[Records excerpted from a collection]
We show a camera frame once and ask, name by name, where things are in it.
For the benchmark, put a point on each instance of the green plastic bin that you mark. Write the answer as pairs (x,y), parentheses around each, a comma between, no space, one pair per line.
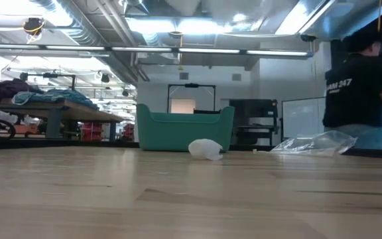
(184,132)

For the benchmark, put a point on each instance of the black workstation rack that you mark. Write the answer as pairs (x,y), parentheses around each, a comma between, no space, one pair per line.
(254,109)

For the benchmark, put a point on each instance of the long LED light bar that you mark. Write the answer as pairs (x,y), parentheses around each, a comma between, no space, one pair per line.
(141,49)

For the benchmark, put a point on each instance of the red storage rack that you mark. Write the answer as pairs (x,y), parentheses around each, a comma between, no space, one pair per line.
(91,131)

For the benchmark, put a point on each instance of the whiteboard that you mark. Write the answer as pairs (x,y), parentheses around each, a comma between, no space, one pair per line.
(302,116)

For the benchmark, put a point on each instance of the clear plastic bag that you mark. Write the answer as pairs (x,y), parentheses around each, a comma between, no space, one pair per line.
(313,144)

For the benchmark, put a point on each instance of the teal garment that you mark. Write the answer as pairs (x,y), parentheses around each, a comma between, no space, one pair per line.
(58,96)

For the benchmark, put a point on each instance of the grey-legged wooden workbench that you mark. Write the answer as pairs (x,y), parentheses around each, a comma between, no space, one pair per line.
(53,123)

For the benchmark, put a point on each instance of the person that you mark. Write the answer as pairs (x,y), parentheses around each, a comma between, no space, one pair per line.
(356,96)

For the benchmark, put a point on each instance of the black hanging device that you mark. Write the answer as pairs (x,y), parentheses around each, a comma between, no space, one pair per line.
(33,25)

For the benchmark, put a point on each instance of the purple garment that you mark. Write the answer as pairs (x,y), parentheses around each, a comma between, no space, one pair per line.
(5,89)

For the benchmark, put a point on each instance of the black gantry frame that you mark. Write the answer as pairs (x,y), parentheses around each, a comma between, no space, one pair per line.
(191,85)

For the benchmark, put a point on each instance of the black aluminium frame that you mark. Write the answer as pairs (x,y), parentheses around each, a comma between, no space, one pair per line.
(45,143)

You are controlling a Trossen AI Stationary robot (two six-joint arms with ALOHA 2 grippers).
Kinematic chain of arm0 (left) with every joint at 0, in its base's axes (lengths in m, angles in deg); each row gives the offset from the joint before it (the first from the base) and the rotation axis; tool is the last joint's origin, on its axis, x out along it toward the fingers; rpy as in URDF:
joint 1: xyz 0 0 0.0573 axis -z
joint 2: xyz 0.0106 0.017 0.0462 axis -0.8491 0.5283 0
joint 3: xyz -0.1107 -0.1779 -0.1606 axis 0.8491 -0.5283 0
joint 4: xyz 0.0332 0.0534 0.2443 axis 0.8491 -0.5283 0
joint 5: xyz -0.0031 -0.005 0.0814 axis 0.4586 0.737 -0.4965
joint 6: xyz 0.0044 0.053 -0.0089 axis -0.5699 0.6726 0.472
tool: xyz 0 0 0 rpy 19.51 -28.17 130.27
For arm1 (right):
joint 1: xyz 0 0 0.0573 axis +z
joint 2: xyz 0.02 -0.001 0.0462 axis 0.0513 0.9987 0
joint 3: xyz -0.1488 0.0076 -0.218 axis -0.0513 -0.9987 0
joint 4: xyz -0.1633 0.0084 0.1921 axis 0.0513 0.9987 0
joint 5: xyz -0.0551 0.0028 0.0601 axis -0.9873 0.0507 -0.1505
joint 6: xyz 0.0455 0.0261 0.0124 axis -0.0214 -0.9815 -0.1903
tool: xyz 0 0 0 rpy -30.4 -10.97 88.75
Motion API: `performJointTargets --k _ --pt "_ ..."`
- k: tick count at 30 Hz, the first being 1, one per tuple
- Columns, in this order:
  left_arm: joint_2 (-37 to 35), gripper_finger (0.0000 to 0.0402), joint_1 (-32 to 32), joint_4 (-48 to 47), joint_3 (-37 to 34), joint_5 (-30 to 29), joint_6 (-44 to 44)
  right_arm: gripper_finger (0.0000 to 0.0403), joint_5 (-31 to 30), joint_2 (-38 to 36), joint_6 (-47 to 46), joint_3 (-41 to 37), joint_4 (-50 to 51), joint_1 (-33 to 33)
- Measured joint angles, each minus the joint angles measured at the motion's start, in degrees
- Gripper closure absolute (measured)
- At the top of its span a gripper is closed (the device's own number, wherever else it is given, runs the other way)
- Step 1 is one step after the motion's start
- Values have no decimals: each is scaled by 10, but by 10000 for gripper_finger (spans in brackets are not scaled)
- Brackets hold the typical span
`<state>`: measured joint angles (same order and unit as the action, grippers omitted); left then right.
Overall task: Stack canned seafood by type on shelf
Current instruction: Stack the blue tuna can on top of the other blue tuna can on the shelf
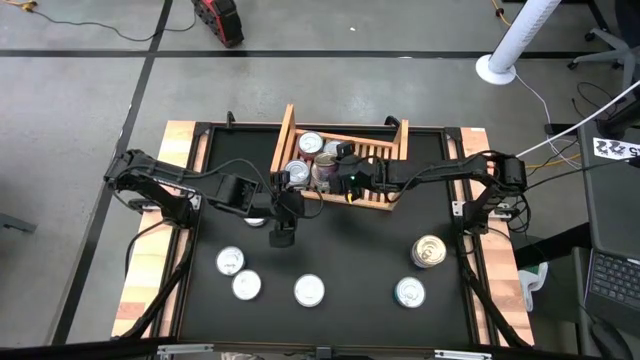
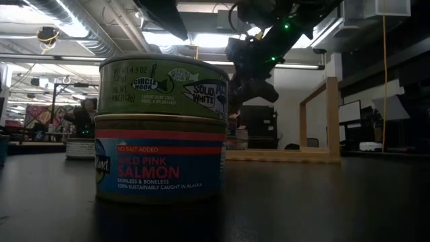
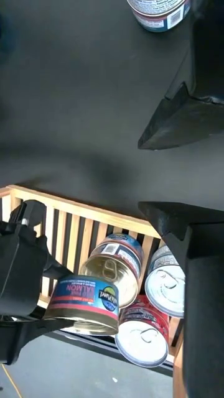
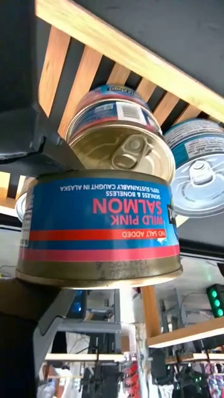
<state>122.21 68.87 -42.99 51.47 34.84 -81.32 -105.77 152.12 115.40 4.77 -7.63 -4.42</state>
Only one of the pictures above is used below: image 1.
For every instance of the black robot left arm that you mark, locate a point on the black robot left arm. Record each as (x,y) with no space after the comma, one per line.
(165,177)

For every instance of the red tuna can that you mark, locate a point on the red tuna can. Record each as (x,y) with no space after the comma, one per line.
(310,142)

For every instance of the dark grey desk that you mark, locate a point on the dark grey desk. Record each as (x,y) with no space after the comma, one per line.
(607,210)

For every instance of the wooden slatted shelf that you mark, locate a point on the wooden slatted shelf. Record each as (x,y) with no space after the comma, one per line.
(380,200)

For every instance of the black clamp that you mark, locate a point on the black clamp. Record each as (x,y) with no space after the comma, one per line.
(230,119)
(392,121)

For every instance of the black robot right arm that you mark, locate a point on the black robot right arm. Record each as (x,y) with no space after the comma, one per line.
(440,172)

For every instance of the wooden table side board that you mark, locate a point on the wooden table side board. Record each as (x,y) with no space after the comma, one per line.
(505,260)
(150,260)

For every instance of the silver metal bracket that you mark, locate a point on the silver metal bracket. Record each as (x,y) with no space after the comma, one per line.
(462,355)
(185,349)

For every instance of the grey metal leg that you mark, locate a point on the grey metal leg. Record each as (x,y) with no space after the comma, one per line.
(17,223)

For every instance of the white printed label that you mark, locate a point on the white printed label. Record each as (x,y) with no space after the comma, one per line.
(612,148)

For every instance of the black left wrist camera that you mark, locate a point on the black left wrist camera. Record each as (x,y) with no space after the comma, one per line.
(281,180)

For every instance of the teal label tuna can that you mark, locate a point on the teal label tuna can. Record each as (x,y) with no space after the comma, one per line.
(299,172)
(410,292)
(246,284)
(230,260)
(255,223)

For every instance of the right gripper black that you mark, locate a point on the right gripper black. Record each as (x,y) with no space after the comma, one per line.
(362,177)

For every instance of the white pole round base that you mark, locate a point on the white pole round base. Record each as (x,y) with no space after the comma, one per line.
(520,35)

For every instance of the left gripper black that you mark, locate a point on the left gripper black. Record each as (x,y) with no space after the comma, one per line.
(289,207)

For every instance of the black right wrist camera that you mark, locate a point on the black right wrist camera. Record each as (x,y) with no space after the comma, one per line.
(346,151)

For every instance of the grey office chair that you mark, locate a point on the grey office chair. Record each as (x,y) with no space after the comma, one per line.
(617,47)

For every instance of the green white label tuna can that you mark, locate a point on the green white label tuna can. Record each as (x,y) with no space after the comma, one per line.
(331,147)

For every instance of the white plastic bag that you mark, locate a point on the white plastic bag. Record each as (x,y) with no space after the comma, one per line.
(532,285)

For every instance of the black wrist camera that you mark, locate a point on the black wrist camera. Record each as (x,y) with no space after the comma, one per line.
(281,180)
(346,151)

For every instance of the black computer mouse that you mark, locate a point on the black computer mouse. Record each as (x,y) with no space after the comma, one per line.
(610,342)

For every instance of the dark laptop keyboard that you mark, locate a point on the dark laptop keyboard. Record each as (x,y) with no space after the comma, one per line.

Task statement |
Which lines above include the word "start"? Pick them out and copy them.

Answer space |
- Measured joint angles, each minus the joint angles measured at the motion's start, in degrees
- Step 1 is one step after the motion's start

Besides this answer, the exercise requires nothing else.